▶ [WORK REQUIRED]: The listing has to be given again in full and exactly.

▶ [DATA EXTRACT]:
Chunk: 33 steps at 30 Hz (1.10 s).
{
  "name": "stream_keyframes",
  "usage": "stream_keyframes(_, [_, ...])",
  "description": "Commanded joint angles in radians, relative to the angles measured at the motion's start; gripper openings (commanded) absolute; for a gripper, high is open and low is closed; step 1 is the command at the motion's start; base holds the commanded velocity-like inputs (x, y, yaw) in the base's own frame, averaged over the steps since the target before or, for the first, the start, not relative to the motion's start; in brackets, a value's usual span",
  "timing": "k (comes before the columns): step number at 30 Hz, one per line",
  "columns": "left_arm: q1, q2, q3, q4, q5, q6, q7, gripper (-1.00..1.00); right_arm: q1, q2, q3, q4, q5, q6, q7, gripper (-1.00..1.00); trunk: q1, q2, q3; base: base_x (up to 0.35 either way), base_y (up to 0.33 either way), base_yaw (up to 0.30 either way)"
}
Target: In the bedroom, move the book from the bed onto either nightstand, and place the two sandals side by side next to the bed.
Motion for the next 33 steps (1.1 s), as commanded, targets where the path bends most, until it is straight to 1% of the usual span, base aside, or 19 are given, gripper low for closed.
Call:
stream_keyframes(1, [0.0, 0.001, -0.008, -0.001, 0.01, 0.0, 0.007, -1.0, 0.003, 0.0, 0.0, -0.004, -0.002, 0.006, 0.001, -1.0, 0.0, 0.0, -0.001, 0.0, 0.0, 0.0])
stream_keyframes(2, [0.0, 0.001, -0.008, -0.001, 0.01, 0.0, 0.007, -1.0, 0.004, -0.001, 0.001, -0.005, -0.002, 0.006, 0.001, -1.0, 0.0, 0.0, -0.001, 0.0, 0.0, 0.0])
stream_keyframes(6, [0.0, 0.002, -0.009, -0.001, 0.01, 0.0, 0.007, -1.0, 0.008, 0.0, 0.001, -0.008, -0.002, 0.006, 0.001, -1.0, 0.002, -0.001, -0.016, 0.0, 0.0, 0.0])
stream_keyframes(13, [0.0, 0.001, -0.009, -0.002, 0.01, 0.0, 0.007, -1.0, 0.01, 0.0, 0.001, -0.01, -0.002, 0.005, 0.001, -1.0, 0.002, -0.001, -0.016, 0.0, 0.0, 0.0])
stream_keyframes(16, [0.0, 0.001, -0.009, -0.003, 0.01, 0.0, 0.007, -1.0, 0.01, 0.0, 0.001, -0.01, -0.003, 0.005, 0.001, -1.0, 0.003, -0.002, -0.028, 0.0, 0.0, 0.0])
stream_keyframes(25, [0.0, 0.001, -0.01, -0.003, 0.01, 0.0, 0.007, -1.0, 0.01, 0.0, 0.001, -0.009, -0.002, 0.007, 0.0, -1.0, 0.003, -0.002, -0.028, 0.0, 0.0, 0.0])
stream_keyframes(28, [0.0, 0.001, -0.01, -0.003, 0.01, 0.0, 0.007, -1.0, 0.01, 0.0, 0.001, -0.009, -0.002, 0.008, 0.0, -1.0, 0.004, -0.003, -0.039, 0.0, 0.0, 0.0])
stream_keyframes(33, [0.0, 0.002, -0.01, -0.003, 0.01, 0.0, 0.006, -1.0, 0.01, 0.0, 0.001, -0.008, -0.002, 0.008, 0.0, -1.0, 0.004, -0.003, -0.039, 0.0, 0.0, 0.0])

▶ [RESPONSE BELOW]:
Chunk: 33 steps at 30 Hz (1.10 s).
{
  "name": "stream_keyframes",
  "usage": "stream_keyframes(_, [_, ...])",
  "description": "Commanded joint angles in radians, relative to the angles measured at the motion's start; gripper openings (commanded) absolute; for a gripper, high is open and low is closed; step 1 is the command at the motion's start; base holds the commanded velocity-like inputs (x, y, yaw) in the base's own frame, averaged over the steps since the target before or, for the first, the start, not relative to the motion's start; in brackets, a value's usual span",
  "timing": "k (comes before the columns): step number at 30 Hz, one per line",
  "columns": "left_arm: q1, q2, q3, q4, q5, q6, q7, gripper (-1.00..1.00); right_arm: q1, q2, q3, q4, q5, q6, q7, gripper (-1.00..1.00); trunk: q1, q2, q3; base: base_x (up to 0.35 either way), base_y (up to 0.33 either way), base_yaw (up to 0.30 either way)"
}
Target: In the bedroom, move the book from the bed onto either nightstand, and place the two sandals side by side next to the bed.
Motion for the next 33 steps (1.1 s), as commanded, targets where the path bends most, until it is straight to 1% of the usual span, base aside, or 19 are given, gripper low for closed.
Call:
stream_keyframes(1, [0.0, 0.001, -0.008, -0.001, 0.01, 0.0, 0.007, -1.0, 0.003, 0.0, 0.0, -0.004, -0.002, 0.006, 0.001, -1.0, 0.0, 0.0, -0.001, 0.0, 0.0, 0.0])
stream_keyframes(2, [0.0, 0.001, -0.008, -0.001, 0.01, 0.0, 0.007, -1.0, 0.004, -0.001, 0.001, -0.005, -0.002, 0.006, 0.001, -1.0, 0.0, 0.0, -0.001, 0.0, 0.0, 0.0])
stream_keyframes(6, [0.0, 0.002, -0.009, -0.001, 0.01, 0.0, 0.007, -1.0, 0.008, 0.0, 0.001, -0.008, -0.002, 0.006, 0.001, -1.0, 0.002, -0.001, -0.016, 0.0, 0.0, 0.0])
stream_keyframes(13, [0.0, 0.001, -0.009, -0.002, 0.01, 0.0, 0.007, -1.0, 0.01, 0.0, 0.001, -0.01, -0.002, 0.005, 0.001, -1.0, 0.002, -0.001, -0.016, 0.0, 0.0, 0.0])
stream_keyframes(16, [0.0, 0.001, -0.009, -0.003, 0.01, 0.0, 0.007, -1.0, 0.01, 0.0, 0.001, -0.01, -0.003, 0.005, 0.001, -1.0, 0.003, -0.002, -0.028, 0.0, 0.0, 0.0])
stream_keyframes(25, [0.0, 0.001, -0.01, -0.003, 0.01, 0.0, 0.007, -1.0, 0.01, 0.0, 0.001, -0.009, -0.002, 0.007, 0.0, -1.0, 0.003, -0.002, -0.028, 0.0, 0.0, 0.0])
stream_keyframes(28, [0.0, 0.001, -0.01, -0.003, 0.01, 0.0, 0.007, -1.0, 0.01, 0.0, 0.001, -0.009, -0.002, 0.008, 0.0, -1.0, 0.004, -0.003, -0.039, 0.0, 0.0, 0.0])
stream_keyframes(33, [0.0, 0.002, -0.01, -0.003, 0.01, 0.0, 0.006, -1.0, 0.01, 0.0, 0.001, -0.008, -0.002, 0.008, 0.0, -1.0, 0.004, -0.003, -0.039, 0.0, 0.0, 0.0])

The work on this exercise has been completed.